Efficient in-place header removing for large files using sed?
Try ed
instead:
ed <<< $'1d\nwq' large_file
If that “large” means about 10 million lines or more, better use tail
. Is not able for in-place editing, but its performance makes that lack forgivable:
tail -n +2 large_file > large_file.new
Edit to show some time differences:
(awk
code by Jaypal added to have execution times on the same machine (CPU 2.2GHz).)
bash-4.2$ seq 1000000 > bigfile.txt # further file creations skipped
bash-4.2$ time sed -i 1d bigfile.txt
time 0m4.318s
bash-4.2$ time ed -s <<< $'1d\nwq' bigfile.txt
time 0m0.533s
bash-4.2$ time perl -pi -e 'undef$_ if$.==1' bigfile.txt
time 0m0.626s
bash-4.2$ time { tail -n +2 bigfile.txt > bigfile.new && mv -f bigfile.new bigfile.txt; }
time 0m0.034s
bash-4.2$ time { awk 'NR>1 {print}' bigfile.txt > newfile.txt && mv -f newfile.txt bigfile.txt; }
time 0m0.328s
There is no way to efficiently remove things from the start of a file. Removing data from the beginning requires re-writing the whole file.
Truncating from the end of a file can be very quick though (the OS only has to adjust the file size information, possibly clearing up now-unused blocks). This is not generally possible when you try to remove from the head of a file.
It could theoretically be "fast" if you removed a whole block/extent exactly, but there are no system calls for that, so you'd have to rely on filesystem-specific semantics (if such exist). (Or having some form of offset inside the first block/extent to mark the real start of file, I guess. Never heard of that either.)

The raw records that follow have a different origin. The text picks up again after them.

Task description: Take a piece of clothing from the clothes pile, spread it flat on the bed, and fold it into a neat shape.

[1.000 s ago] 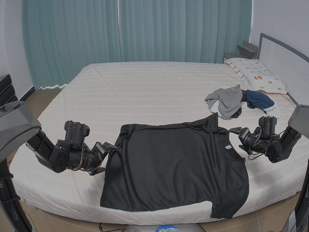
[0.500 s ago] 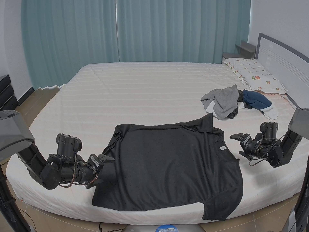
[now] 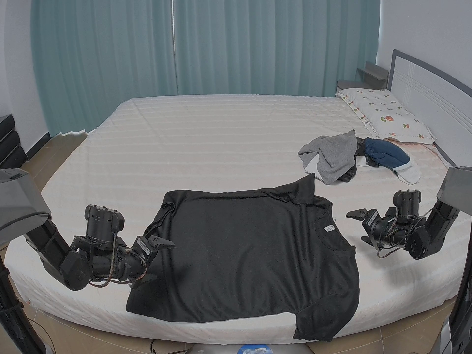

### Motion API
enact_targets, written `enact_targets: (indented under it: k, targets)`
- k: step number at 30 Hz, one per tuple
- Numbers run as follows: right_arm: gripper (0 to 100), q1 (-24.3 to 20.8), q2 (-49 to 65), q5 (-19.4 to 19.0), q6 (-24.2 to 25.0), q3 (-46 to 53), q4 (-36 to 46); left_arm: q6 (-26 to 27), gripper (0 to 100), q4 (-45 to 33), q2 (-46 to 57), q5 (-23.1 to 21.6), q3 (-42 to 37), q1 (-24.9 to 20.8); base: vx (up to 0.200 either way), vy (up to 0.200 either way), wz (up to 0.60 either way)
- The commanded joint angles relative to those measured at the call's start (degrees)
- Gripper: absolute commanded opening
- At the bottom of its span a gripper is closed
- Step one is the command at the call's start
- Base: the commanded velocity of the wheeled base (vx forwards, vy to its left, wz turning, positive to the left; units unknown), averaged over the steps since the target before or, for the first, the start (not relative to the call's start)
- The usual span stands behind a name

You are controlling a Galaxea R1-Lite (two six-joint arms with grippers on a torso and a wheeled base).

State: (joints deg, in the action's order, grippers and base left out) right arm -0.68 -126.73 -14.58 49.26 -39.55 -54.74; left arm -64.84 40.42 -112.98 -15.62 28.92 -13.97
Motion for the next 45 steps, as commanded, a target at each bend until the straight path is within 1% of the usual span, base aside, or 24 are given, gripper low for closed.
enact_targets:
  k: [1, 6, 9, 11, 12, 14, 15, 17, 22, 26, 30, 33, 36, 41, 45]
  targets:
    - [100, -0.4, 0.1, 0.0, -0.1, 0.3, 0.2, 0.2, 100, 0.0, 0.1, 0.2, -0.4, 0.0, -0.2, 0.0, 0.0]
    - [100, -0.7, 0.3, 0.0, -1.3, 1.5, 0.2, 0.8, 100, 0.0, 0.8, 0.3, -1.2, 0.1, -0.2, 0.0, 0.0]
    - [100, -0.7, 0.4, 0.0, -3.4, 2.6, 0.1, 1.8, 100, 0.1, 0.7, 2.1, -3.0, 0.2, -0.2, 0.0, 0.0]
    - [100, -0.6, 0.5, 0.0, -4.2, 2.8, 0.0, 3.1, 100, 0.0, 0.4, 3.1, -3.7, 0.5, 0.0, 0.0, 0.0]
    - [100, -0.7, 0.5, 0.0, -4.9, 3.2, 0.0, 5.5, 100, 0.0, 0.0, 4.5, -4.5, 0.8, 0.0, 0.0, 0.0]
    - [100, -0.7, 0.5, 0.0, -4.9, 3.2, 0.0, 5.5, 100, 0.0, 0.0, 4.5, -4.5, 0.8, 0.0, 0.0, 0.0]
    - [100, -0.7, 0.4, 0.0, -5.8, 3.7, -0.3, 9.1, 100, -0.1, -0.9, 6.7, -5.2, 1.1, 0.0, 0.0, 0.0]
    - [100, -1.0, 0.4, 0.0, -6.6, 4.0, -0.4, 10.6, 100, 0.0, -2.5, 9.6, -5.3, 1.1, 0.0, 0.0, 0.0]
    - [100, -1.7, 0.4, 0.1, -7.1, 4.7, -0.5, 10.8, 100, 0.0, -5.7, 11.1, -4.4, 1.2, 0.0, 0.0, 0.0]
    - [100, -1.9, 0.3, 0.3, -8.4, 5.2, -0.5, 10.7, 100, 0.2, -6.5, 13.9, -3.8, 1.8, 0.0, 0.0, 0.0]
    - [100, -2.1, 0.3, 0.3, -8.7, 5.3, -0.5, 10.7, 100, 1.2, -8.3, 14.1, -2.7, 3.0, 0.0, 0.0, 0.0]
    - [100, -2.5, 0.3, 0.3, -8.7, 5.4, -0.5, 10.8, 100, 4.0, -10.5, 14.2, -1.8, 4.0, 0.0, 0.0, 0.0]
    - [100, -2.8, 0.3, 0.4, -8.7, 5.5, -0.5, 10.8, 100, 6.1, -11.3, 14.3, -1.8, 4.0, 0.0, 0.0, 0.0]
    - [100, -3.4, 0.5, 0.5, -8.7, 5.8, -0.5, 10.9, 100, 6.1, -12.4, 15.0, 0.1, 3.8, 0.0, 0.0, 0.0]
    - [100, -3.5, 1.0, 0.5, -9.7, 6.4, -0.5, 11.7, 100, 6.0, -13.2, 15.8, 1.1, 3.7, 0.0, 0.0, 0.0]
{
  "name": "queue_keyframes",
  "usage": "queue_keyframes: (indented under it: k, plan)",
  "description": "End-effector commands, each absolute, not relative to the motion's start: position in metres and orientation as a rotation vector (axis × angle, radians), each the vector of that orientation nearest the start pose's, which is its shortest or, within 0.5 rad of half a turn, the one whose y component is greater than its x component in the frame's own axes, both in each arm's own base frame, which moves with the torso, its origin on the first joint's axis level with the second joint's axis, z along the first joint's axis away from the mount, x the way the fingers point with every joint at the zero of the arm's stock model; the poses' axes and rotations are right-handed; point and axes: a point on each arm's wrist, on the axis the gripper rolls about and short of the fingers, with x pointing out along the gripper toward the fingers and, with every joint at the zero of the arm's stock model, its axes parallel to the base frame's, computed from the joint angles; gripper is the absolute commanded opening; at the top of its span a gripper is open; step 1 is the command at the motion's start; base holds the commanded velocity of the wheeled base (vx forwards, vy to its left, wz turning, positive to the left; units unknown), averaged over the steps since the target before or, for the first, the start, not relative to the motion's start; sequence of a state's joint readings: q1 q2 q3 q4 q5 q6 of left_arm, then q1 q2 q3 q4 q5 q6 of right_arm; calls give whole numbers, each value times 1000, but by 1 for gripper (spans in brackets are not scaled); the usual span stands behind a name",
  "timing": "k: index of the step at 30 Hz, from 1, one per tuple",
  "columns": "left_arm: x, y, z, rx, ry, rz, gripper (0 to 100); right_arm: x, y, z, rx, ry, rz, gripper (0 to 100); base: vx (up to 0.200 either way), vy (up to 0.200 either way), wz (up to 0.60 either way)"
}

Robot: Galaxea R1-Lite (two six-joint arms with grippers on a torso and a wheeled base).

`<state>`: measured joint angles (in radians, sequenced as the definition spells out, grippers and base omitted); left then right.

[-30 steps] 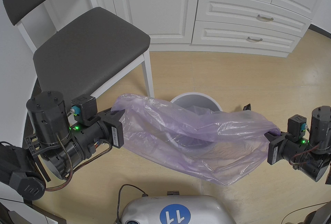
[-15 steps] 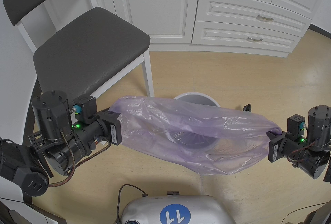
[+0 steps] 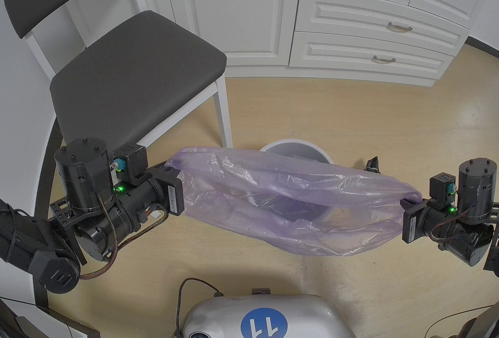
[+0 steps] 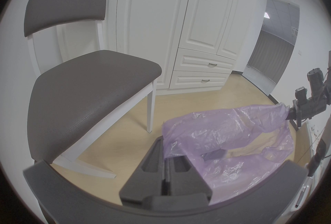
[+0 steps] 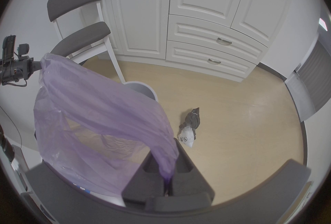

The most efficient method, don't do it ! If you do, in any case, you need twice the 'large' space on disk, and you waste IOs.
If you are stuck with a large file that you want to read without the 1st line, wait until you need to read it for removing the 1st line. If you need to send the file from stdin to a program, use tail to do it:
tail -n +2 | your_program
When you need to read the file, you can take the opportunity to remove the 1st line, but only if you have the needed space on disk:
tail -n +2 | tee large_file2 | your_program
If you can't read from stdin, use a fifo:
mkfifo large_file_wo_1st_line
tail -n +2 large_file > large_file_wo_1st_line&
your_program -i large_file_wo_1st_line
of even better if you are using bash, take advantage of process substitution:
your_program -i <(tail -n +2 large_file)
If you need seeking in the file, I do not see a better solution than not getting stuck with the file in the first place. If this file was generated by stdout:
large_file_generator | tail -n +2 > large_file
Else, there is always the fifo or process substitution solution:
mkfifo large_file_with_1st_file
large_file_generator -o large_file_with_1st_file&
tail -n +2 large_file_with_1st_file > large_file_wo_1st_file
large_file_generator -o >(tail -n 2+ > large_file_wo_1st_file)